Prompt = Below are some records. Say how many of their lines include the string "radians", giving only the number.

Data supplied =

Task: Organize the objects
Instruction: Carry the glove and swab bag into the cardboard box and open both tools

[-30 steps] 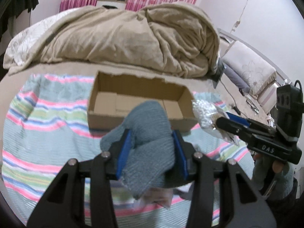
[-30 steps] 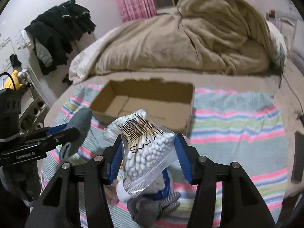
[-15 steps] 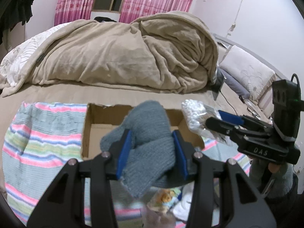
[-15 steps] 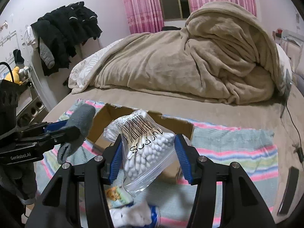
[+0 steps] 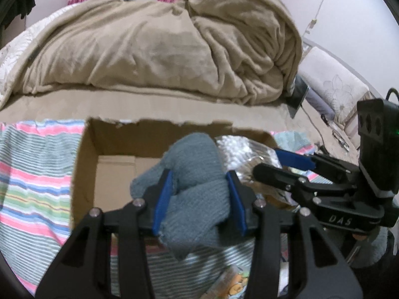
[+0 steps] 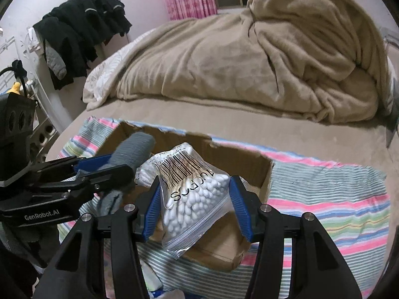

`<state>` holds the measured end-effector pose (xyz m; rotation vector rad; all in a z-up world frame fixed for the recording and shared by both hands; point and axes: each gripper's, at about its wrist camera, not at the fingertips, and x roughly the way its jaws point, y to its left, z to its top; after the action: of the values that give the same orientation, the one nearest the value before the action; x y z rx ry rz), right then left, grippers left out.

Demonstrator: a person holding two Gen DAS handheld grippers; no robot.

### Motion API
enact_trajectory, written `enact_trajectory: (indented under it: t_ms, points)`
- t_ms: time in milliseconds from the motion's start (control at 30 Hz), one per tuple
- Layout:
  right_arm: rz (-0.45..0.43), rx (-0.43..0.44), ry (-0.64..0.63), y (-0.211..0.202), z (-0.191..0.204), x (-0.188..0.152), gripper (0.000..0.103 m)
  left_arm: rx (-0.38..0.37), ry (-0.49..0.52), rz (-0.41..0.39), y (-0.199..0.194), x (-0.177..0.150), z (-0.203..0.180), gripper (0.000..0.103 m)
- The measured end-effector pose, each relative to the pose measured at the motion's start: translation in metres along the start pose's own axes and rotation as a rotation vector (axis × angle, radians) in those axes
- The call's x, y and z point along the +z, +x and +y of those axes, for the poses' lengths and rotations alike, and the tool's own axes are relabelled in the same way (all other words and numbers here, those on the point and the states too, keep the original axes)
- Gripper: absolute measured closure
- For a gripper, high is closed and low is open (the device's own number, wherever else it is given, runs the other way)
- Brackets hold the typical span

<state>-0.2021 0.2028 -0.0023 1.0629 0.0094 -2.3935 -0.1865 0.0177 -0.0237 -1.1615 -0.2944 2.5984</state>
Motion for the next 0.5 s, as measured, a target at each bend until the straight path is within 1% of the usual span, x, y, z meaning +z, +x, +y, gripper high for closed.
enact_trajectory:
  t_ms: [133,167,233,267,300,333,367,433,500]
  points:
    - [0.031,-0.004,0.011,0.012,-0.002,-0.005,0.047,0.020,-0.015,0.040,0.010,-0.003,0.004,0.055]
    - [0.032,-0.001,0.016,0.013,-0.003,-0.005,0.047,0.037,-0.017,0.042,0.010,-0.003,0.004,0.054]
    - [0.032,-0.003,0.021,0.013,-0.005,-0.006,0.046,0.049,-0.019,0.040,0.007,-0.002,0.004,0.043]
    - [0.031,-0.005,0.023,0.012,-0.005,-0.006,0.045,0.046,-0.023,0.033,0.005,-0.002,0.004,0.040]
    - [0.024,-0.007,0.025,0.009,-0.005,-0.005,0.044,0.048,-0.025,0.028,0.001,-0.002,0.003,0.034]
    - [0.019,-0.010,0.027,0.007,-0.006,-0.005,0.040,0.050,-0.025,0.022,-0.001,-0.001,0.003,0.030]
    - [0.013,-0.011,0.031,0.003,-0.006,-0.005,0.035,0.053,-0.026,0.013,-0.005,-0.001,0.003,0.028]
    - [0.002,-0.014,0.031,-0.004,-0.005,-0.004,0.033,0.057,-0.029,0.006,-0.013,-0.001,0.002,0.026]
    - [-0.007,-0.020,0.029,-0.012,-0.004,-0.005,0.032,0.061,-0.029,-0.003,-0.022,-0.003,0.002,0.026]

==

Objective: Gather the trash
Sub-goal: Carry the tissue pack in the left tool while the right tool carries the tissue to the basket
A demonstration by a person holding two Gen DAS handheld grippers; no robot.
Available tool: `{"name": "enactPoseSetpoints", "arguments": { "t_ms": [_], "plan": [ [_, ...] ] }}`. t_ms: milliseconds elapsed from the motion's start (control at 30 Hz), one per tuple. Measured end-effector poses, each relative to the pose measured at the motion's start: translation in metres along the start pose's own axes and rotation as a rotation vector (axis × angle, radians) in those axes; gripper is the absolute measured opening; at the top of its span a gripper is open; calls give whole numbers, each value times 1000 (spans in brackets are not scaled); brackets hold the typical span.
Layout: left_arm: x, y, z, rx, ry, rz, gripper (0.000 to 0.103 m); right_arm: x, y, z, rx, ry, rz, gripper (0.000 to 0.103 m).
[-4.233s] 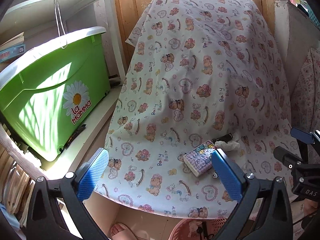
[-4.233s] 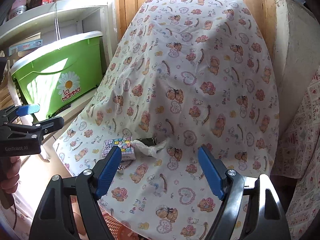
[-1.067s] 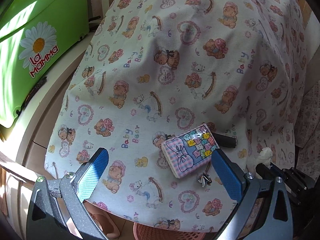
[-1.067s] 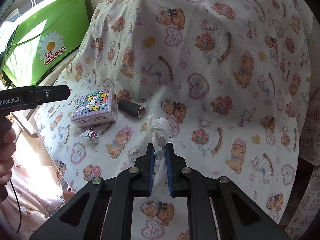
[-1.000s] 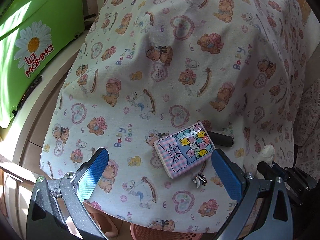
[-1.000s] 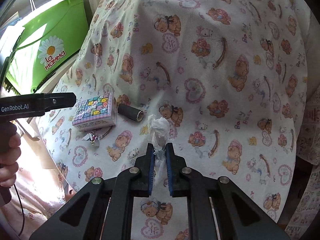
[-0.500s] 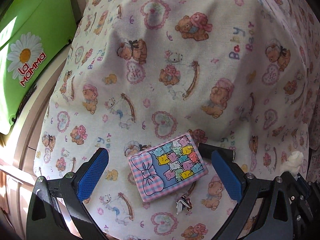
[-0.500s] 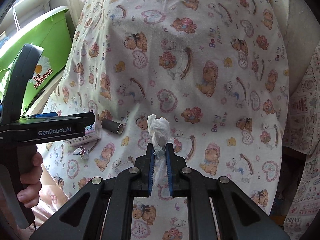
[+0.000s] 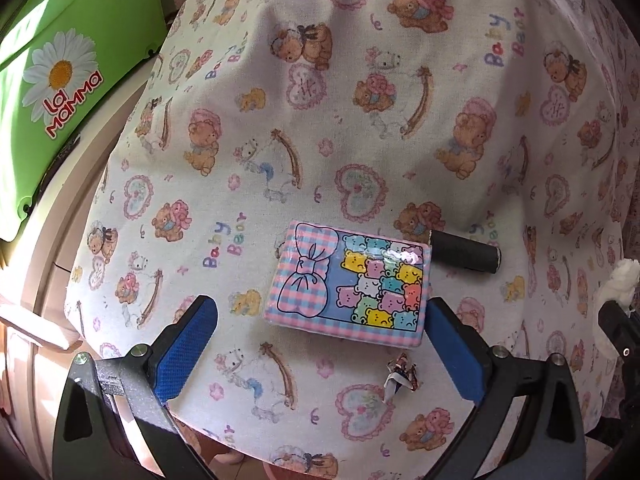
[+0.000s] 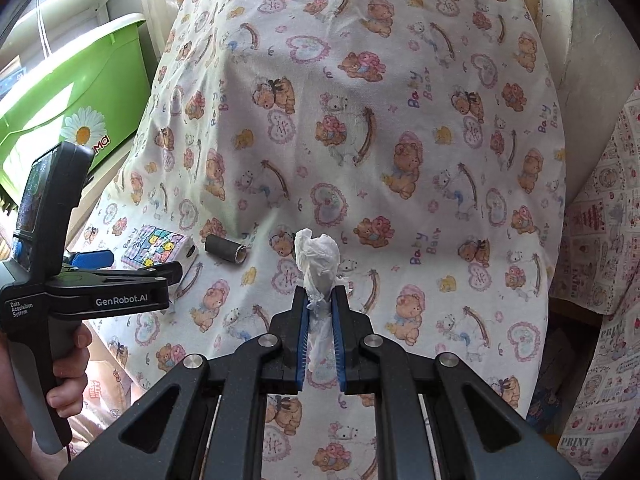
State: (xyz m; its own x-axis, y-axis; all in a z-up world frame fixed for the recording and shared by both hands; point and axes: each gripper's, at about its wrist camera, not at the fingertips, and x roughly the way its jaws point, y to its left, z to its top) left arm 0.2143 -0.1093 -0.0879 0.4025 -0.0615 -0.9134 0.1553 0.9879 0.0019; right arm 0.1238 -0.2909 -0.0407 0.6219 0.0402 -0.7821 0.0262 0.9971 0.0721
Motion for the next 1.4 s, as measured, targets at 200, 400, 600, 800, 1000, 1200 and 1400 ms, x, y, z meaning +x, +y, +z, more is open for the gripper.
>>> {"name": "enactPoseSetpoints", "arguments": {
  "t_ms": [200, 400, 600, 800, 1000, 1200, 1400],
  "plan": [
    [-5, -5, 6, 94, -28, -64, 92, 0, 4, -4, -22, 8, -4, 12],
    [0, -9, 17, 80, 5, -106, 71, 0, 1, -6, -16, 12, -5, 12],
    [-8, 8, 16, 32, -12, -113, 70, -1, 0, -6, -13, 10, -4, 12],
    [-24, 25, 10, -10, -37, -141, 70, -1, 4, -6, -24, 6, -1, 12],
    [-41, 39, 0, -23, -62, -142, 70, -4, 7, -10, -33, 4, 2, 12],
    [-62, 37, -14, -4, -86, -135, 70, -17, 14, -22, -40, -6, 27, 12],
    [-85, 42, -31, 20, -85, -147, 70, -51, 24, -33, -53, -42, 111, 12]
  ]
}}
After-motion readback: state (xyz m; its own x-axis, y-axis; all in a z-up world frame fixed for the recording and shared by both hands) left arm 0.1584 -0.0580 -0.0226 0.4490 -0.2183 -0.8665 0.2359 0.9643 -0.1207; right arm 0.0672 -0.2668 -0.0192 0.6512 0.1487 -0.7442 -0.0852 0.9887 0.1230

Response area = 2